◆ **What to produce**:
The reply should hold every line of the data, unchanged and complete.

=-=-=

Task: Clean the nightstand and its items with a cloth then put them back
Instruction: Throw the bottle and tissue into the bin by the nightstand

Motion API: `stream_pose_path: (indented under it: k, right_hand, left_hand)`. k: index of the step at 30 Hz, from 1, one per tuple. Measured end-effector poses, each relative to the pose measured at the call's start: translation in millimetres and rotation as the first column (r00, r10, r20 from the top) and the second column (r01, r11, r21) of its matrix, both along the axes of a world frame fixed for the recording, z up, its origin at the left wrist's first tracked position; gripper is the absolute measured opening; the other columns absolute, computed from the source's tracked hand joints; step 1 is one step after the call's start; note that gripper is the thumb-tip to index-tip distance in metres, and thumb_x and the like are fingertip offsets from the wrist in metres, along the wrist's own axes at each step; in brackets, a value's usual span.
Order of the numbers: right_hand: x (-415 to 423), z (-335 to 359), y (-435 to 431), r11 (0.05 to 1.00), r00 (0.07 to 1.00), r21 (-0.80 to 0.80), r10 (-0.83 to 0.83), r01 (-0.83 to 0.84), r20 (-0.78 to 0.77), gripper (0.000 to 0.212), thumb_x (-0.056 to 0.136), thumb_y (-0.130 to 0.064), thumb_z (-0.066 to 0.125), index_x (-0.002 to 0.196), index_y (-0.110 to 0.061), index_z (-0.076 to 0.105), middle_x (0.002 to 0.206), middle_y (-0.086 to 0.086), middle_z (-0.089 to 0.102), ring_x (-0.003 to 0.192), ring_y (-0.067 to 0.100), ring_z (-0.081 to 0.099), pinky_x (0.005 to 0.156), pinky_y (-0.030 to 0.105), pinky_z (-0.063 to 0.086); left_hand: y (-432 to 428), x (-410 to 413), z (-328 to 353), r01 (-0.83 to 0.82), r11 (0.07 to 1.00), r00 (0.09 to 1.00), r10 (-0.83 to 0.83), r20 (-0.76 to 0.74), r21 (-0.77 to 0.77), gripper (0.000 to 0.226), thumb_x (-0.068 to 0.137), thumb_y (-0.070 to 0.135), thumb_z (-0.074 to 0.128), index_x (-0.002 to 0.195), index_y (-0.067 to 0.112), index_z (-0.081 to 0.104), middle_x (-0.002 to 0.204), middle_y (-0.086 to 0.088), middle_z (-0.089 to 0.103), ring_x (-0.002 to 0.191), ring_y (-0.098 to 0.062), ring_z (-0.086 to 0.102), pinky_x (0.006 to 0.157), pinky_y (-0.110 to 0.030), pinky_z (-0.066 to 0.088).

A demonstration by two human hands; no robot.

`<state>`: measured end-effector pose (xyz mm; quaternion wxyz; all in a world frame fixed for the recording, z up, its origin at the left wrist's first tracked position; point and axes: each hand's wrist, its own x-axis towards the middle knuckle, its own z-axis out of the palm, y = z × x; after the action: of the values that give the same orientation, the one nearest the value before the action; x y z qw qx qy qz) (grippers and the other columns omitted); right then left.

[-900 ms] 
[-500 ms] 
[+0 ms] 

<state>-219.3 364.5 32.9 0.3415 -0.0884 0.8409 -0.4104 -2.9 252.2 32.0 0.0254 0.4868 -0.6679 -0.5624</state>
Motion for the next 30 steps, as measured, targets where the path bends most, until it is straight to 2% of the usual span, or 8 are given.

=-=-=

◆ **Answer below**:
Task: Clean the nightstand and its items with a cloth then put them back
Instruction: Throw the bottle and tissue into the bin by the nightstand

Motion API: `stream_pose_path: (indented under it: k, right_hand, left_hand)`. k: index of the step at 30 Hz, from 1, one per tuple. Measured end-effector poses, each relative to the pose measured at the call's start: translation in millimetres and rotation as the first column (r00, r10, r20 from the top) and the second column (r01, r11, r21) of its matrix, both along the axes of a world frame fixed for the recording, z up, its origin at the left wrist's first tracked position; gripper is the absolute measured opening; the other columns absolute, computed from the source's tracked hand joints; step 1 is one step after the call's start; note that gripper is the thumb-tip to index-tip distance in metres, and thumb_x and the like are fingertip offsets from the wrist in metres, along the wrist's own axes at each step; in brackets, a value's usual span.
Order of the numbers: right_hand: x (-415 to 423), z (-335 to 359), y (-435 to 431), r11 (0.05 to 1.00), r00 (0.07 to 1.00), r21 (-0.80 to 0.80), r10 (-0.83 to 0.83), r01 (-0.83 to 0.84), r20 (-0.78 to 0.77), gripper (0.000 to 0.212), thumb_x (-0.056 to 0.136), thumb_y (-0.130 to 0.064), thumb_z (-0.066 to 0.125), index_x (-0.002 to 0.196), index_y (-0.110 to 0.061), index_z (-0.076 to 0.105), middle_x (0.002 to 0.206), middle_y (-0.086 to 0.086), middle_z (-0.089 to 0.102), ring_x (-0.003 to 0.192), ring_y (-0.067 to 0.100), ring_z (-0.081 to 0.099), pinky_x (0.005 to 0.156), pinky_y (-0.030 to 0.105), pinky_z (-0.063 to 0.086); left_hand: y (-432 to 428), x (-410 to 413), z (-328 to 353), r01 (-0.83 to 0.82), r11 (0.07 to 1.00), r00 (0.09 to 1.00), r10 (-0.83 to 0.83), r20 (-0.76 to 0.74), r21 (-0.77 to 0.77), gripper (0.000 to 0.226), thumb_x (-0.068 to 0.137), thumb_y (-0.070 to 0.135), thumb_z (-0.074 to 0.128), index_x (-0.002 to 0.195), index_y (-0.067 to 0.112), index_z (-0.081 to 0.104), middle_x (-0.002 to 0.204), middle_y (-0.086 to 0.088), middle_z (-0.089 to 0.103), ring_x (-0.002 to 0.191), ring_y (-0.098 to 0.062), ring_z (-0.086 to 0.102), pinky_x (0.006 to 0.157), pinky_y (-0.110 to 0.030), pinky_z (-0.066 to 0.088).

A demonstration by two human hands; no robot.

`<state>`: measured end-effector pose (xyz mm; quaternion wxyz; all in a world frame fixed for the recording, z up, its origin at the left wrist's first tracked position; point and axes: each hand's wrist, its own x-axis towards the middle knuckle, its own z-axis out of the palm, y = z × x; after the action: of the values that give the same orientation, the one nearest the value before the action; x y z qw qx qy qz) (grippers and the other columns omitted); right then left.

[-900 ms] 
[-500 ms] 
[+0 ms] 

<state>-219.3 364.5 32.9 0.3415 -0.0884 0.8409 -0.4104 -2.9 252.2 32.0 0.0254 0.4868 -0.6679 -0.5624</state>
Motion for the next 30 steps, as measured, targets where the path bends most, until it is straight to 2% of the usual span, or 8 are given.

This output is finished.